* [Problem to solve] Check each line below for the word "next", then please report how many lines have it and nothing more.

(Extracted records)
____

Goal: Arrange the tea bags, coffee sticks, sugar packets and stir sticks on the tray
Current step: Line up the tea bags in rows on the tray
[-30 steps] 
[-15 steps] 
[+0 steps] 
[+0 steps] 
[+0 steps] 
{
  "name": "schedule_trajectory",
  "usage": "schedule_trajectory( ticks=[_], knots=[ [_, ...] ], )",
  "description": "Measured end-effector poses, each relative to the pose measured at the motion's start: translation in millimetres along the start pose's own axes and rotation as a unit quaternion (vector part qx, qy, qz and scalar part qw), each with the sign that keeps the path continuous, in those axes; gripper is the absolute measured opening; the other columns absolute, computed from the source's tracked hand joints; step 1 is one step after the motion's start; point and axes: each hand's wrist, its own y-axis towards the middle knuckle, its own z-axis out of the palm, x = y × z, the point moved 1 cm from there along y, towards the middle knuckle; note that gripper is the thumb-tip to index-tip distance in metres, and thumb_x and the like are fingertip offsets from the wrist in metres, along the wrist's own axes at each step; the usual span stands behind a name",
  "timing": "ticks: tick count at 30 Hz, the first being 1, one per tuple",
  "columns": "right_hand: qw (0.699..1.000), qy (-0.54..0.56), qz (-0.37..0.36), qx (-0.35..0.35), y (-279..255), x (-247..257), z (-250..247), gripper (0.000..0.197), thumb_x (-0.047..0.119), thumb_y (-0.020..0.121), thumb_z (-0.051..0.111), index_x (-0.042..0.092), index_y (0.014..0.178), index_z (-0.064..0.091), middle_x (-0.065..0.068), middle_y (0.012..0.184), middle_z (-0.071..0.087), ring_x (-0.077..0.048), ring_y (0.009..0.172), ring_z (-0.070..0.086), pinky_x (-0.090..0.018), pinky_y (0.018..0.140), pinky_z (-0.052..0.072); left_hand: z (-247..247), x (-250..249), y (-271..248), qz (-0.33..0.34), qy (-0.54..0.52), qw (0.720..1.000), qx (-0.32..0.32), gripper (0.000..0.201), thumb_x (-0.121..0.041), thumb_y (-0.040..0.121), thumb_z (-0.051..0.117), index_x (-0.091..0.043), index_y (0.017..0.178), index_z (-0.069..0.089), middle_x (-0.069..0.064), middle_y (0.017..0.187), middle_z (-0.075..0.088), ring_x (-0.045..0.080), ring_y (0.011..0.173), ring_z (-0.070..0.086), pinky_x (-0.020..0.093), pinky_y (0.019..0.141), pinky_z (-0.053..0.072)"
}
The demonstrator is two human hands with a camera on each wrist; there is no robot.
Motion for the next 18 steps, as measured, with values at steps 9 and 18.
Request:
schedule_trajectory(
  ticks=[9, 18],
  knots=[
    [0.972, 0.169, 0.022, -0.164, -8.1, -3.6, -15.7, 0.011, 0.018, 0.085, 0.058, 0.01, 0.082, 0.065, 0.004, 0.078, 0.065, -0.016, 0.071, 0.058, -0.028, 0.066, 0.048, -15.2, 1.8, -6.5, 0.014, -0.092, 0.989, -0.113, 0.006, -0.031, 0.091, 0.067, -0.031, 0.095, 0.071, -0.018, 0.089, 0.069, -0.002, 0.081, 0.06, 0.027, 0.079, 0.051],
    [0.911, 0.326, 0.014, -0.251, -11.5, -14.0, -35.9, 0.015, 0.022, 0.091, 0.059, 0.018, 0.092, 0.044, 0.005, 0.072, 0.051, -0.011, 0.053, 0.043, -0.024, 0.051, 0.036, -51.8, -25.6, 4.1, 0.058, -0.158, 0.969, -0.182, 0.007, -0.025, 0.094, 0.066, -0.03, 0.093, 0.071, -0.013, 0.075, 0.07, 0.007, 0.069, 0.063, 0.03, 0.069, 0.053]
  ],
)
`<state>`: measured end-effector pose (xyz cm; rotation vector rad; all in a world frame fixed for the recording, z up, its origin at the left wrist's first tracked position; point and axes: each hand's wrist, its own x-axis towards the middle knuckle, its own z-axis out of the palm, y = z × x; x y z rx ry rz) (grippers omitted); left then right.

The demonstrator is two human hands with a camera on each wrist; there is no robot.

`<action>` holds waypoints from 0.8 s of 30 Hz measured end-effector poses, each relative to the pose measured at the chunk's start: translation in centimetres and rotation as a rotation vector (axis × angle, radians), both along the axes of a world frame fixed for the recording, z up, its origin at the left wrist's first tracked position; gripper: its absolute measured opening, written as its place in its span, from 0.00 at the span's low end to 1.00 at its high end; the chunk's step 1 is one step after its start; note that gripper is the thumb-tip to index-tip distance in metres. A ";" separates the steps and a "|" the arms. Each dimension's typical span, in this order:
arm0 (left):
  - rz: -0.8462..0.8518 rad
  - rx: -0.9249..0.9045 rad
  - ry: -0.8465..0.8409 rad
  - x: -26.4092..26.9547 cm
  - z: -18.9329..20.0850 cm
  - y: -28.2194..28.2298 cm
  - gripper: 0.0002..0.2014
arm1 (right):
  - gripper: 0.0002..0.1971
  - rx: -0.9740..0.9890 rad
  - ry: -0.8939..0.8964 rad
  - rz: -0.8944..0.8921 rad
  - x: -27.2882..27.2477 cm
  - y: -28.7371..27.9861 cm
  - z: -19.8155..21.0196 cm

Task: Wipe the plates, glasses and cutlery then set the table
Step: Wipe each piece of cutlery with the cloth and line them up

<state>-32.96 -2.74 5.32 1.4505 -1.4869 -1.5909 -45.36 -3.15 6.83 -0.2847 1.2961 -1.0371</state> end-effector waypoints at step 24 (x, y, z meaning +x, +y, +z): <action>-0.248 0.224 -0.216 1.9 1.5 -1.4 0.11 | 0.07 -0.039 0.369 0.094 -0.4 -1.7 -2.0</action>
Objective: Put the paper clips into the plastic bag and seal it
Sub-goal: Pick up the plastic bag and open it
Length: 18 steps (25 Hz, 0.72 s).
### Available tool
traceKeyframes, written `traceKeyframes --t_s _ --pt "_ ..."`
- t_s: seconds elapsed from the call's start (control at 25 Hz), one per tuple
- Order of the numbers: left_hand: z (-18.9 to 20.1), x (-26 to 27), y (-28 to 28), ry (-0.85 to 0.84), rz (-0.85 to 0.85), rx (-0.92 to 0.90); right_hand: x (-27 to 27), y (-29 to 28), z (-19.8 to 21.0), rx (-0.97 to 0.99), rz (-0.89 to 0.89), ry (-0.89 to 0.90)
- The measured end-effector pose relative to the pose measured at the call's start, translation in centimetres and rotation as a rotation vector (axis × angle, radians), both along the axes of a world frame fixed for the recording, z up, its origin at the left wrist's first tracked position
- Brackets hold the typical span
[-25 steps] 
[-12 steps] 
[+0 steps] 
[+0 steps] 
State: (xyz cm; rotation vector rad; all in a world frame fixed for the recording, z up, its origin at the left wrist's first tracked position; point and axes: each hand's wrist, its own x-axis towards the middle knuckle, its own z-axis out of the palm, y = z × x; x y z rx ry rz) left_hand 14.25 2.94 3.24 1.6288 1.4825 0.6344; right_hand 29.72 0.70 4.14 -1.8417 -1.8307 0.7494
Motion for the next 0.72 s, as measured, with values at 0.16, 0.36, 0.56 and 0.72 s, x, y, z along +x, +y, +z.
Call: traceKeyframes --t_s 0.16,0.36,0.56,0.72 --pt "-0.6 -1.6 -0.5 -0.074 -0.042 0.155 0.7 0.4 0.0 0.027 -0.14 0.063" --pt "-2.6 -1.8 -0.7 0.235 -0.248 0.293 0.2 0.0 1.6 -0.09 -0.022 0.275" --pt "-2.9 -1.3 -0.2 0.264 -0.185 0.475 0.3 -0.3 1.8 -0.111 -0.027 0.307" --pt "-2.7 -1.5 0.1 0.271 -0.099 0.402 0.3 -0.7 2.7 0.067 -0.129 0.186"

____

* [Result of the exercise] 2